● **Exercise**: Read through the data and count the lines that contain the string "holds"; give only the result.

● **Data below**:

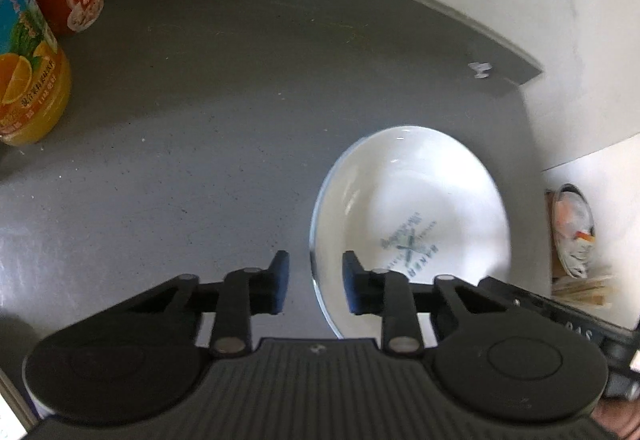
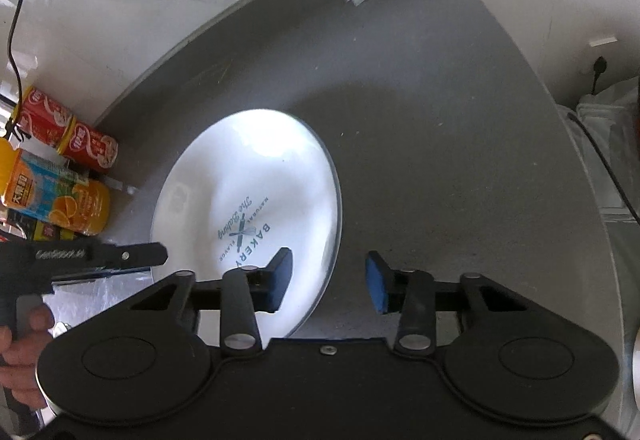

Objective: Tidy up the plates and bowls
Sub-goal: 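Move both grippers to the 'BAKERY' plate and close them on its rim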

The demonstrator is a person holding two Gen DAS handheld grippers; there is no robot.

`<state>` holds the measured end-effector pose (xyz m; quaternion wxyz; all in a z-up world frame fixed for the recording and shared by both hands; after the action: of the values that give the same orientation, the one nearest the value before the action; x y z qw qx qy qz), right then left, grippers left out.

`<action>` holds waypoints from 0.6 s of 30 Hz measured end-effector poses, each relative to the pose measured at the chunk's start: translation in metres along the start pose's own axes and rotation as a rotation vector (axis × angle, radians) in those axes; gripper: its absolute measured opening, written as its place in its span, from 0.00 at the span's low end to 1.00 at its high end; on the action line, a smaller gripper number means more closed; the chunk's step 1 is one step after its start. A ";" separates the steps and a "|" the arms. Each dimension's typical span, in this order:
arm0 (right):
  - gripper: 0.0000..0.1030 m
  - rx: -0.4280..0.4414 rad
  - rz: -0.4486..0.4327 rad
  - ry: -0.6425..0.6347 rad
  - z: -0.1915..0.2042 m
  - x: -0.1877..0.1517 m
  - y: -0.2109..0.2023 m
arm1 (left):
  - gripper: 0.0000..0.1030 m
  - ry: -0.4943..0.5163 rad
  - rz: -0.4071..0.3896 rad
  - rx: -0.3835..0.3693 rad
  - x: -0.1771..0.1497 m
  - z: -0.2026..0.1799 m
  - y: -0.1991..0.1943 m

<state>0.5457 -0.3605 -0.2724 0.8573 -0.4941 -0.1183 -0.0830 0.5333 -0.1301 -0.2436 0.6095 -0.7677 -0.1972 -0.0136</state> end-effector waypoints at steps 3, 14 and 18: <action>0.34 -0.009 0.011 -0.009 0.001 0.001 0.004 | 0.16 -0.029 0.019 -0.022 0.004 0.000 0.007; 0.13 0.009 0.008 -0.055 0.004 0.006 0.010 | 0.11 -0.027 0.034 -0.005 0.003 0.002 0.017; 0.11 0.062 -0.022 -0.051 0.002 0.007 0.001 | 0.10 -0.011 0.008 0.003 0.005 -0.002 0.004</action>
<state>0.5522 -0.3584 -0.2702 0.8680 -0.4678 -0.1479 -0.0763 0.5392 -0.1315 -0.2452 0.6096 -0.7677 -0.1973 -0.0065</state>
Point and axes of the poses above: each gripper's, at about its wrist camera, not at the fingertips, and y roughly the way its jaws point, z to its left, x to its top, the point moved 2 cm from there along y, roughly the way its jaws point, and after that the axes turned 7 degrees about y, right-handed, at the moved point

● **Answer box**: 2